The business or agency will therefore be responsible for deducting income tax and National Insurance contributions (NICs) via PAYE and will be required to pay employer NICs. 

Here's how your business can prepare


Look at your current workforce (including those engaged through agencies and other intermediaries) to identify those individuals who are supplying their services through personal service companies.

To help, you and your organisation you will need to conduct a review of all staff and contractors currently working within the business, and identify which are bound by the new rules.

When considering the status of an employee you will need to consider:

  • What are their responsibilities?

  • Who manages the individual (i.e. when, where and how do they work)?

  • How are they paid?

  • Are they in direct receipt of any benefits or expenses.?

You need to determine if the off-payroll rules apply for any contracts that will extend beyond 2020. ​​You can use HMRC's 'Check Employment Status for Tax' service to do this.

Consider contracts:

One of the main things to consider when deciding whether IR35 should be applied to a worker, is their independence from the business and if they are free to pursue other work outside of the company to which they have been hired for.

​This comes down to the amount of control that a business or recruitment agency has over the employee.  

Where it is clear that they can apply whatever control required such as hours, location etc.
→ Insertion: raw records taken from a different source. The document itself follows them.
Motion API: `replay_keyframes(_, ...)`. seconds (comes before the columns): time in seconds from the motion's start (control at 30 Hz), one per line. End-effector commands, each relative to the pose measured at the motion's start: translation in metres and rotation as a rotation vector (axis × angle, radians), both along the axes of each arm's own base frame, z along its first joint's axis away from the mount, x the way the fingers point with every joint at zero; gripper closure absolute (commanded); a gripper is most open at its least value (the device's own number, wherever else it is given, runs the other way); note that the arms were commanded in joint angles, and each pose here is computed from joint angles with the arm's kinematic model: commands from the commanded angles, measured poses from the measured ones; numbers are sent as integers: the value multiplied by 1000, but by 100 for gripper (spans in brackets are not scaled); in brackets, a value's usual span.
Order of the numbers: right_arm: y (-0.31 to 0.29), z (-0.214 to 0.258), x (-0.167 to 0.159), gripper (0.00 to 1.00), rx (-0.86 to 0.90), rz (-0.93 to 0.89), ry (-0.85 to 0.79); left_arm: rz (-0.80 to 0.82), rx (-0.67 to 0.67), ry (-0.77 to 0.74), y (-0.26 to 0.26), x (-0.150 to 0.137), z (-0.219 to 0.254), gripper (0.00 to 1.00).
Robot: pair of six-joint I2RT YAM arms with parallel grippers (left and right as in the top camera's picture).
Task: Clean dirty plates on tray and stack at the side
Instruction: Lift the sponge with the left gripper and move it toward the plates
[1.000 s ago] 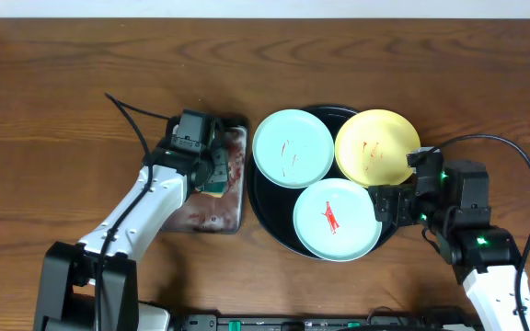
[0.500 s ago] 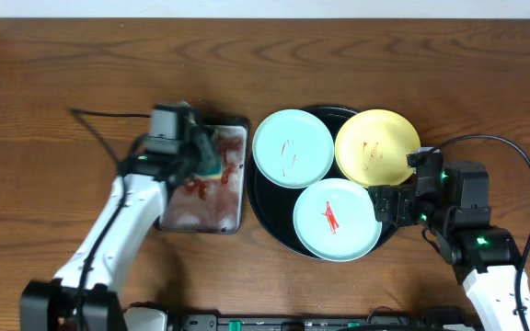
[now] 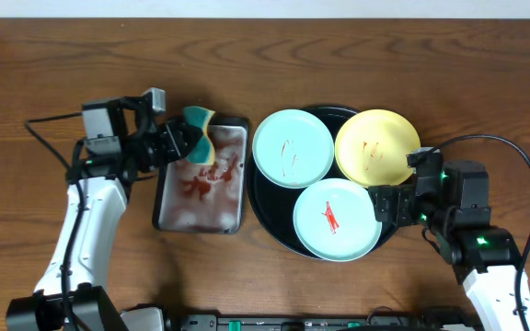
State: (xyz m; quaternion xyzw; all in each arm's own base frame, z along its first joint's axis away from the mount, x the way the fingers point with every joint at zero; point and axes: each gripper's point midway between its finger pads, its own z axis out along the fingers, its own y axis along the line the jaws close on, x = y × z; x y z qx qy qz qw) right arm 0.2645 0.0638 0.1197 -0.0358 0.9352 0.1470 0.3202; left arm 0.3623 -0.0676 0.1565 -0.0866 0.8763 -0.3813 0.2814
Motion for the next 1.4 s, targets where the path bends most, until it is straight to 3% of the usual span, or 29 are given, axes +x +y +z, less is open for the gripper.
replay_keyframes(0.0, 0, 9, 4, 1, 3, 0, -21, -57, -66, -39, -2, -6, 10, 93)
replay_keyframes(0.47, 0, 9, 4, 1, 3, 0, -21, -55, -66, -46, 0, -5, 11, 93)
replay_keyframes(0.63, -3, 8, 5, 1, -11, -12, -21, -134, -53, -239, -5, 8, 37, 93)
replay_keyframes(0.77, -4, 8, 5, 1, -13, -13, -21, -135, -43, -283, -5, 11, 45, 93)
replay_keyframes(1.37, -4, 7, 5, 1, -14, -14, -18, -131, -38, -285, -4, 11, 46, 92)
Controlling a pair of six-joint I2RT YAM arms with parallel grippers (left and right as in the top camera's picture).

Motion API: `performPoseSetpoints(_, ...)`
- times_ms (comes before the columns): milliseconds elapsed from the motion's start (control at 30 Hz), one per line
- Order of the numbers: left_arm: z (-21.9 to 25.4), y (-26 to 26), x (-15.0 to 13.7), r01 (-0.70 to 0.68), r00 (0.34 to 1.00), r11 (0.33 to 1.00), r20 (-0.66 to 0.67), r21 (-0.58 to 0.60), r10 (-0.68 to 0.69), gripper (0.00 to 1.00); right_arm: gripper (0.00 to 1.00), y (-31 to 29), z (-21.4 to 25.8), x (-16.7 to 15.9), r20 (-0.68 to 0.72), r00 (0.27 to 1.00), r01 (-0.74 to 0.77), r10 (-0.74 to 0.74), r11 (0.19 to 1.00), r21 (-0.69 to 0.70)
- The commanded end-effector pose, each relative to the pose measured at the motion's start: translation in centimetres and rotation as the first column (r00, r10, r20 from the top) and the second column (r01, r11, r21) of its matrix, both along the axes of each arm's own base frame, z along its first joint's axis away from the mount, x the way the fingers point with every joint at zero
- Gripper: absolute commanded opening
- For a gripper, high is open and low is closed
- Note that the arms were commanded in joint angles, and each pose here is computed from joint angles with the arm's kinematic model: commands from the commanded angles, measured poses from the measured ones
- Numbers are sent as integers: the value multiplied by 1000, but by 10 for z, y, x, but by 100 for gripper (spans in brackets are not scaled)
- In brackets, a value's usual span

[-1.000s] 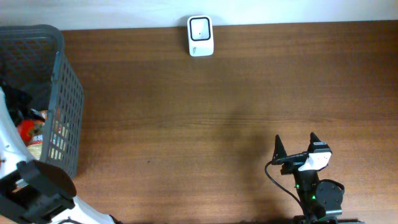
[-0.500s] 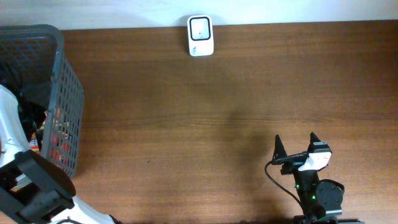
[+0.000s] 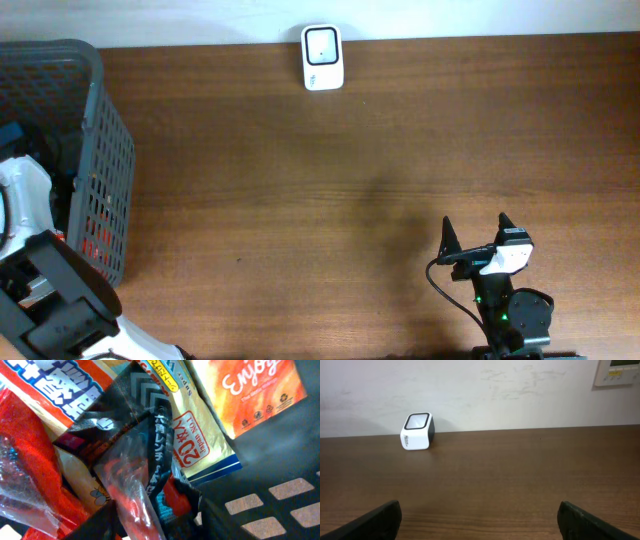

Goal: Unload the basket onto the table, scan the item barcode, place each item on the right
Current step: 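Grasp the black-and-red snack packet in the basket with the left gripper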

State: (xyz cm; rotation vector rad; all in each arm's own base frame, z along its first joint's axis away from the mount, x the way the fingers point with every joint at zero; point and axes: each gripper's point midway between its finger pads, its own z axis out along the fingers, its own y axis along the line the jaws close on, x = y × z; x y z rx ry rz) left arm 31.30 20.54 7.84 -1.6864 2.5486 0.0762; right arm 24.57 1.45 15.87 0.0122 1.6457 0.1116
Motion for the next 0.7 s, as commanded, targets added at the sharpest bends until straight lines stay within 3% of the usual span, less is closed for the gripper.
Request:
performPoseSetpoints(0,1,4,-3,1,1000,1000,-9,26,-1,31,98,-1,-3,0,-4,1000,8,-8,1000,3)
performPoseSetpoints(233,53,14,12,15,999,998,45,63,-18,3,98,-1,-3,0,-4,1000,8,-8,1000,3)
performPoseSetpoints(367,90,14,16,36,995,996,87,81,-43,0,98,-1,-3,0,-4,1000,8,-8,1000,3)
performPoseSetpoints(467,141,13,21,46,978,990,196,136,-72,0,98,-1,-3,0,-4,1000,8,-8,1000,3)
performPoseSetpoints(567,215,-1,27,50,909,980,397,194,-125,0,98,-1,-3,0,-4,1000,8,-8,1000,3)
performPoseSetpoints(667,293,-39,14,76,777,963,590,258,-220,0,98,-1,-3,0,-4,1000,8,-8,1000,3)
HM Revenue & Custom may assume that despite being seemingly self-employed via their own private service company (PSC) they are in fact an employee of the business, whether temporary or not.
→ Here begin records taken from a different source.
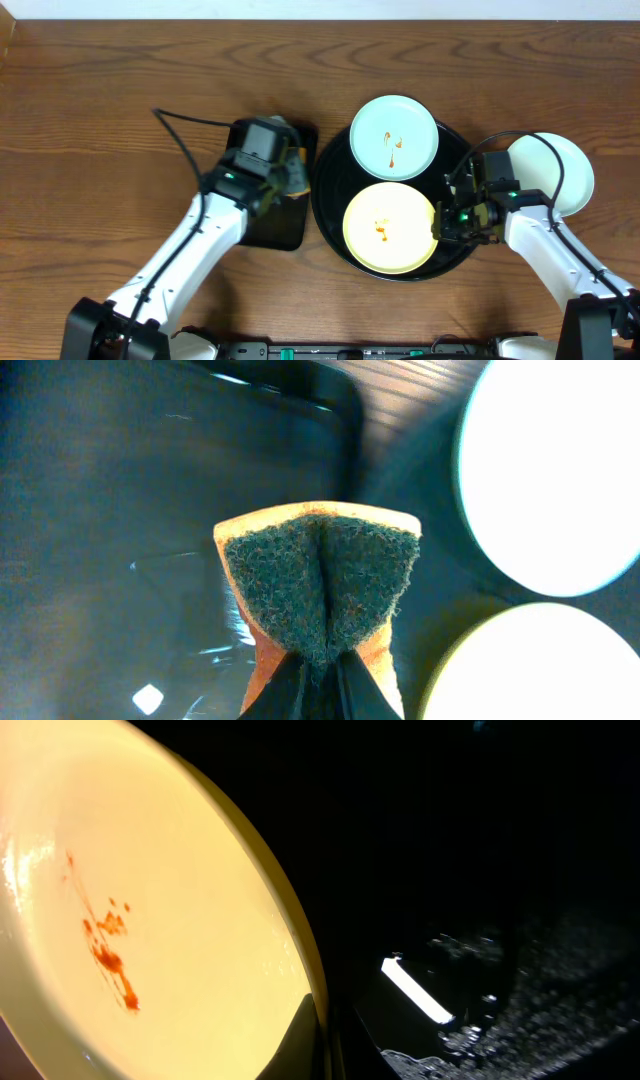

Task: Clean dirty plates on tray and stack at the side
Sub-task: 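Grip the rim of the yellow plate with the right gripper, then scrub the yellow plate with the sponge in the left gripper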

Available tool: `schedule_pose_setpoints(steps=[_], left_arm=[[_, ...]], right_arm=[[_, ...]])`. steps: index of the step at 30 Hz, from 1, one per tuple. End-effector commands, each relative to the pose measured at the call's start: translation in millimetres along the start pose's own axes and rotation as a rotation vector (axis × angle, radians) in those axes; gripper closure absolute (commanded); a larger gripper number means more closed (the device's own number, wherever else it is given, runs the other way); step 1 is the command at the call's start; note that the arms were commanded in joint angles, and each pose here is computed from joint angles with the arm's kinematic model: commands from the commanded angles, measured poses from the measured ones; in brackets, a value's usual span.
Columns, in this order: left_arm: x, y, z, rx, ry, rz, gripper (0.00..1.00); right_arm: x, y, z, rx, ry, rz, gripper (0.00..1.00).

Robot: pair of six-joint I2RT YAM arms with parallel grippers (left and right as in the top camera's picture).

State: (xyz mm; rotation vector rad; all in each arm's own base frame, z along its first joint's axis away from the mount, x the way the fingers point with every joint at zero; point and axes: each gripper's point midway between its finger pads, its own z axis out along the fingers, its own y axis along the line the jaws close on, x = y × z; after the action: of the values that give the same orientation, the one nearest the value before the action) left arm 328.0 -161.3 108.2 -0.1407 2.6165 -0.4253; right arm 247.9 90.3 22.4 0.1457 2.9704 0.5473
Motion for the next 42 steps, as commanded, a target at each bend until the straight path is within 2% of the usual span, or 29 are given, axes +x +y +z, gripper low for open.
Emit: schedule_pose_setpoints(steps=[1, 4, 17, 25, 29, 36, 42], left_arm=[[19, -33, 3, 0.079, 0.045, 0.065, 0.92], [38, -57, 9, 0.113, 0.076, 0.125, 0.92], [126, -134, 48, 0.22, 0.195, 0.284, 0.92], [151, -132, 66, 0.192, 0.248, 0.32, 0.92], [141, -119, 75, 0.129, 0.209, 0.315, 0.92], [92, -83, 85, -0.027, 0.055, 0.256, 0.92], [61, -66, 88, -0.053, -0.006, 0.196, 0.92]], right_arm=[[2, 2, 3, 0.041, -0.009, 0.03, 0.99], [1, -4, 4, 0.102, -0.027, 0.064, 0.99], [6, 7, 8, 0.096, -0.018, 0.016, 0.99], [9, 11, 9, 0.095, -0.009, 0.018, 0.99], [12, 10, 9, 0.101, 0.003, 0.021, 0.99], [17, 9, 9, 0.107, 0.02, 0.02, 0.99], [22, 15, 11, 0.107, 0.035, -0.008, 0.99]])
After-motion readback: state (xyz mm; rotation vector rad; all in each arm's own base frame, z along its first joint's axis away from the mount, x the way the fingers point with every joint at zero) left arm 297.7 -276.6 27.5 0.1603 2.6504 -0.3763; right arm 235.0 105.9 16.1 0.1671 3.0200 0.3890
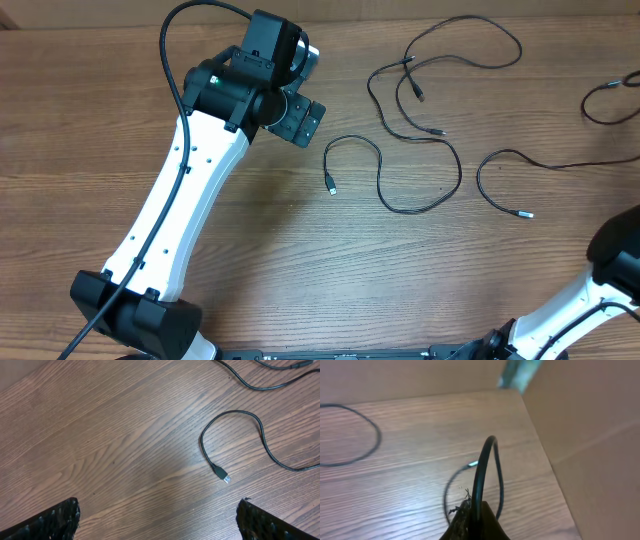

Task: Untangle cables

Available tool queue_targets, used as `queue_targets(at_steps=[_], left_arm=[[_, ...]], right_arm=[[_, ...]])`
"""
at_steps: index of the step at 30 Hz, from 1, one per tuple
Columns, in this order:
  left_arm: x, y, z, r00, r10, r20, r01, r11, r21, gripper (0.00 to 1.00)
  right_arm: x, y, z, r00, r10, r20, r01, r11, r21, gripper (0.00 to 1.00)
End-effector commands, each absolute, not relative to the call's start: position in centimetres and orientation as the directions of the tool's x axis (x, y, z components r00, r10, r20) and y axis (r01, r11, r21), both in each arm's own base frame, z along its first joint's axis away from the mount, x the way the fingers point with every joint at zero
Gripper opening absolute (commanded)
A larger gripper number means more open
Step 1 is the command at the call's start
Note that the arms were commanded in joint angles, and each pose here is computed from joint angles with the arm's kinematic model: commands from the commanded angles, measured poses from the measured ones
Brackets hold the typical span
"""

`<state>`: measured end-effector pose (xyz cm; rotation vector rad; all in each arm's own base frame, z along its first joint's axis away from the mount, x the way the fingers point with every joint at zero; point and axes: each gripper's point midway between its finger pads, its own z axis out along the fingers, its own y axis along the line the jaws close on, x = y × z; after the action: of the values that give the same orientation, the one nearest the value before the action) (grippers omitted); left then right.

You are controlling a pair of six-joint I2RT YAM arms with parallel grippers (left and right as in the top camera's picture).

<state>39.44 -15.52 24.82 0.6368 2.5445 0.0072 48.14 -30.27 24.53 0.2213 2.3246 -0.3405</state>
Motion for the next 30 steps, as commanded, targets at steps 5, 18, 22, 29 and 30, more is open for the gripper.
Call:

If you want to keep the similar relationship with a contractor then you should review the existing contract they have in relation to their role and responsibilities to make sure they are adequately distanced from the business in order for them to be truly self-employed.

Work out the costs:

With so many workers likely to fall within the scope of IR35, it is important that employers take the time to consider the true cost to their business, as well as the additional payroll burden.

A review of the costs,especially the employer’s National Insurance Contributions, may show that it is no longer economically sustainable to have as many contractors or consultants working under the new rules.
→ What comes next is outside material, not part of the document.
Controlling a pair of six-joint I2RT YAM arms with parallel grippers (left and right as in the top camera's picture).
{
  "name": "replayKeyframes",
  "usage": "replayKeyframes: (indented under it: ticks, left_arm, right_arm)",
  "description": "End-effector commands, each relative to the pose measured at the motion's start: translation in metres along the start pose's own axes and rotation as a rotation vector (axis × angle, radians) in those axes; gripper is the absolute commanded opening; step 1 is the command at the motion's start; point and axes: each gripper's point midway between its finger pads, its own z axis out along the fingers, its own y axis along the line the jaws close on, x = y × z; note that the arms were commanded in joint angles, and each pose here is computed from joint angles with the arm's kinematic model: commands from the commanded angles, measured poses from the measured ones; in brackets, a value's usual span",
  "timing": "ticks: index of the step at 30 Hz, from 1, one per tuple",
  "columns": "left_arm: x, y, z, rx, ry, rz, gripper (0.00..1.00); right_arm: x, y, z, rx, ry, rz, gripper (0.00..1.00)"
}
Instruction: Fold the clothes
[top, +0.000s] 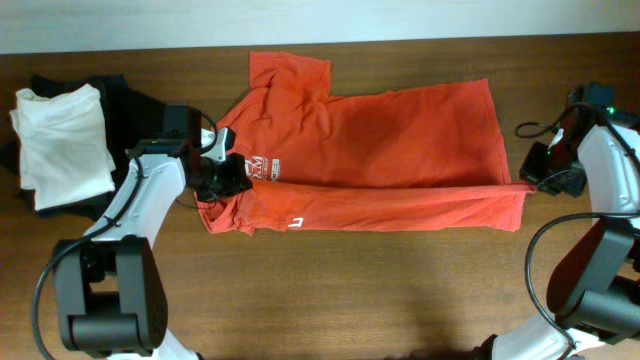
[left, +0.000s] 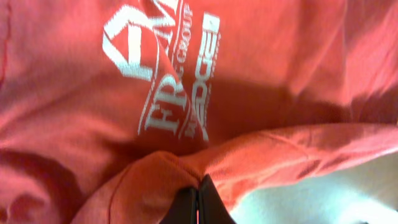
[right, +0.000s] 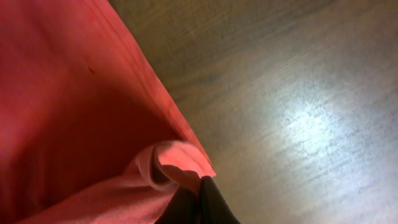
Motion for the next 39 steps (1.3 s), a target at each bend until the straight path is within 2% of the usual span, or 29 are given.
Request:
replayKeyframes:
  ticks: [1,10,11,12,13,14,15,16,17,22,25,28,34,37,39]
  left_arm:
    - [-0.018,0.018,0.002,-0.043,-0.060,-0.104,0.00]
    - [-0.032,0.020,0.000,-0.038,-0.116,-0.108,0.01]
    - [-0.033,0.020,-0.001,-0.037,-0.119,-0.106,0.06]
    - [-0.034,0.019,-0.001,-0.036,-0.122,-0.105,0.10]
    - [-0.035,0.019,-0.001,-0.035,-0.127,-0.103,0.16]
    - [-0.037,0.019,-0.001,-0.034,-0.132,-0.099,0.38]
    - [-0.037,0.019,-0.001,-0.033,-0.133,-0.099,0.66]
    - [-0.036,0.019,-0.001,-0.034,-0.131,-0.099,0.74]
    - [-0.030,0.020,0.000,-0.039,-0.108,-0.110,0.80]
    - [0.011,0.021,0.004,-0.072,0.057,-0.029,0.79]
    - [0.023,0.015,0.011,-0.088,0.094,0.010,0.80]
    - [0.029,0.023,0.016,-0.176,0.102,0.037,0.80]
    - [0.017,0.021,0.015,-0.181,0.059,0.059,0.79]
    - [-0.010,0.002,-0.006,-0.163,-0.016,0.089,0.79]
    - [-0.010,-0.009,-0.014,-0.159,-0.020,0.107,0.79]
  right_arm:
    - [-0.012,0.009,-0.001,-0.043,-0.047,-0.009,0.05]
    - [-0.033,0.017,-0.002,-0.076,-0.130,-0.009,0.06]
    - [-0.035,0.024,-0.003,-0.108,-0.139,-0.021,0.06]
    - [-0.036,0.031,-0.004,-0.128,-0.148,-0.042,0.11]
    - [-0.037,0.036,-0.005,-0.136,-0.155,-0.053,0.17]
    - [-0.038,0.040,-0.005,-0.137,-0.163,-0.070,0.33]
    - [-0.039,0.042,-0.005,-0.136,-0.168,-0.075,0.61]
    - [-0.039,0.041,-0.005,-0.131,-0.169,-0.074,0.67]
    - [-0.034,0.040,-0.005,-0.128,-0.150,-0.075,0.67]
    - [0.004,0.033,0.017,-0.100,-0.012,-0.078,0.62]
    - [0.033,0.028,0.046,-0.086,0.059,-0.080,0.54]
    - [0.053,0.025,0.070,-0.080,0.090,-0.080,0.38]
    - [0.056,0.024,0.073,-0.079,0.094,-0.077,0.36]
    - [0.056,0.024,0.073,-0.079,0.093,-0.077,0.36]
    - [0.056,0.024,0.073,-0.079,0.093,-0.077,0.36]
Implement new recruitment procedures:

Put processes in place to determine if the off-payroll rules apply to future engagements. These might include who in your organisation should make a determination and how payments will be made to contractors within the off-payroll rules.

By being clear from the outset, those applying for a role should be able to understand whether or not they are likely to be effected by the IR35 rules and you as an employer can ensure that their payroll is conducted properly from day one. 

By managing necessary checks and putting the correct procedures in place now, most employers should be able to avoid any potential liabilities, whilst ensuring that the contractors that they work with are fully aware of how the change will affect them.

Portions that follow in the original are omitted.